- **EXERCISE DATA**
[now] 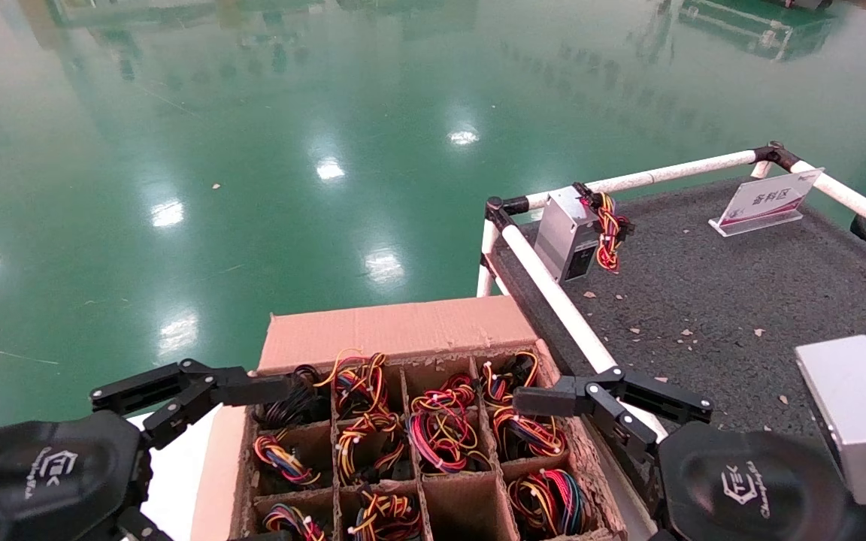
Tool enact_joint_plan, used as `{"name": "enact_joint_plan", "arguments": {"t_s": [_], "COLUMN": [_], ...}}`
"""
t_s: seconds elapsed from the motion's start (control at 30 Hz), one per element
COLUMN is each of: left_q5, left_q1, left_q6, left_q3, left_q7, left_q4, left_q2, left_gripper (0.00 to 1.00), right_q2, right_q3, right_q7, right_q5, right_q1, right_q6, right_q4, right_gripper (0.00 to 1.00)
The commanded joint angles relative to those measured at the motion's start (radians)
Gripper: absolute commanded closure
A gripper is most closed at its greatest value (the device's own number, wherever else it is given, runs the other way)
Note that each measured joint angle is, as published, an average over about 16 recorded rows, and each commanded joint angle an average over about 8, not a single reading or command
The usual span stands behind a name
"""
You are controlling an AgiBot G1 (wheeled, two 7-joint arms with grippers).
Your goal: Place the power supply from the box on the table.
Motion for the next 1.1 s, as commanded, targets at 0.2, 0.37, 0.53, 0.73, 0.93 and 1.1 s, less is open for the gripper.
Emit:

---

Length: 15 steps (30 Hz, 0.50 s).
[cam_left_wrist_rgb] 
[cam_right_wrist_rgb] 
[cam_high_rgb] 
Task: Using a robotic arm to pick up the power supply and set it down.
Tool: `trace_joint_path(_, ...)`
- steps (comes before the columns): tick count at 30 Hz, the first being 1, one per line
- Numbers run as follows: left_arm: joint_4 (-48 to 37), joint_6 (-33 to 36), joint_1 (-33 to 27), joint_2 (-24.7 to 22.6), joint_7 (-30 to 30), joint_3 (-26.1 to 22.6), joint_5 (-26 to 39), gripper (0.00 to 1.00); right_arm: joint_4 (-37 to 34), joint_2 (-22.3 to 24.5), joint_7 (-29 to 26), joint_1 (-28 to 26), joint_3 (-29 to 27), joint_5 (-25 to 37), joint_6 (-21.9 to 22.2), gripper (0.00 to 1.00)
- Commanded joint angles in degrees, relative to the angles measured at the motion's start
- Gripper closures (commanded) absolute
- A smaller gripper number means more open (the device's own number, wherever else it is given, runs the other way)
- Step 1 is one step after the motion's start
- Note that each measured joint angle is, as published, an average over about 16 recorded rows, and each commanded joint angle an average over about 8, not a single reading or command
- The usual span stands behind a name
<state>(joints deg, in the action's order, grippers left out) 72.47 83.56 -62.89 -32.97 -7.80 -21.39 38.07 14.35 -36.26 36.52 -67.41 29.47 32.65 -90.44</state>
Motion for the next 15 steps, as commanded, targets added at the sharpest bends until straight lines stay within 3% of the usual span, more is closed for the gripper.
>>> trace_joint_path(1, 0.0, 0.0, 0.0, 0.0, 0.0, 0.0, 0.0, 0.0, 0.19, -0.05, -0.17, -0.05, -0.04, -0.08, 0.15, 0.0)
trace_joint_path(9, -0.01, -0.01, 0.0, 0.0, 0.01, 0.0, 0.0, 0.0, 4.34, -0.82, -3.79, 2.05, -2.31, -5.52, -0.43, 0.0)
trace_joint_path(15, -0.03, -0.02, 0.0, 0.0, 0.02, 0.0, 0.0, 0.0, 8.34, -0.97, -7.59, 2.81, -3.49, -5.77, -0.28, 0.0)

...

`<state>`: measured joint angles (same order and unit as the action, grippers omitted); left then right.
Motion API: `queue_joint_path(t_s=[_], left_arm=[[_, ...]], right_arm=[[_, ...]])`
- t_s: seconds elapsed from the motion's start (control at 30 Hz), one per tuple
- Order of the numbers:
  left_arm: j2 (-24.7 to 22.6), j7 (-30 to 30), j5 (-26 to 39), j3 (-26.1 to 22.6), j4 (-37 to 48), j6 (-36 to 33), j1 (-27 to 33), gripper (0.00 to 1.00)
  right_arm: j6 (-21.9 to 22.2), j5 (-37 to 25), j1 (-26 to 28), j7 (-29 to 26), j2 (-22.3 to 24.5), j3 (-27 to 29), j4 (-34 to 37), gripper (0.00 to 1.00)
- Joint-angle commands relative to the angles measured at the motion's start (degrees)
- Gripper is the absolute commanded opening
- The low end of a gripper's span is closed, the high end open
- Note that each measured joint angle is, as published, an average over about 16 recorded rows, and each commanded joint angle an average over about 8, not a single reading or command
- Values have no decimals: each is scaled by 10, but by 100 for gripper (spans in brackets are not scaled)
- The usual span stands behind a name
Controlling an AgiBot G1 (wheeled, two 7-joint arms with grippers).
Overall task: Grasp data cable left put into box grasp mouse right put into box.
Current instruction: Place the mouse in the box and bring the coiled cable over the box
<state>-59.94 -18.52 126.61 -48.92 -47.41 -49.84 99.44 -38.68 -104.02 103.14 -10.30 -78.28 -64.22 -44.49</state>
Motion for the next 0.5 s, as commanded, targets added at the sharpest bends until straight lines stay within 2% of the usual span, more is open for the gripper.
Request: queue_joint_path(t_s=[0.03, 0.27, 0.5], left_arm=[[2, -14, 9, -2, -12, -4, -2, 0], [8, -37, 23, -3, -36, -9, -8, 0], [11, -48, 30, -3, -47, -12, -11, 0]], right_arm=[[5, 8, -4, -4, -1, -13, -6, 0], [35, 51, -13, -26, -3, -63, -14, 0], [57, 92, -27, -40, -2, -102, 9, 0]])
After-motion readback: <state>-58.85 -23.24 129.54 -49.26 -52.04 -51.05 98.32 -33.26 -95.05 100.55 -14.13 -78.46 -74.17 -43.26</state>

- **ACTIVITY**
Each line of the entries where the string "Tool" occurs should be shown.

- **ANSWER AREA**
Tool enact_joint_plan, used as `{"name": "enact_joint_plan", "arguments": {"t_s": [_], "COLUMN": [_], ...}}`
Tool: `trace_joint_path(_, ...)`

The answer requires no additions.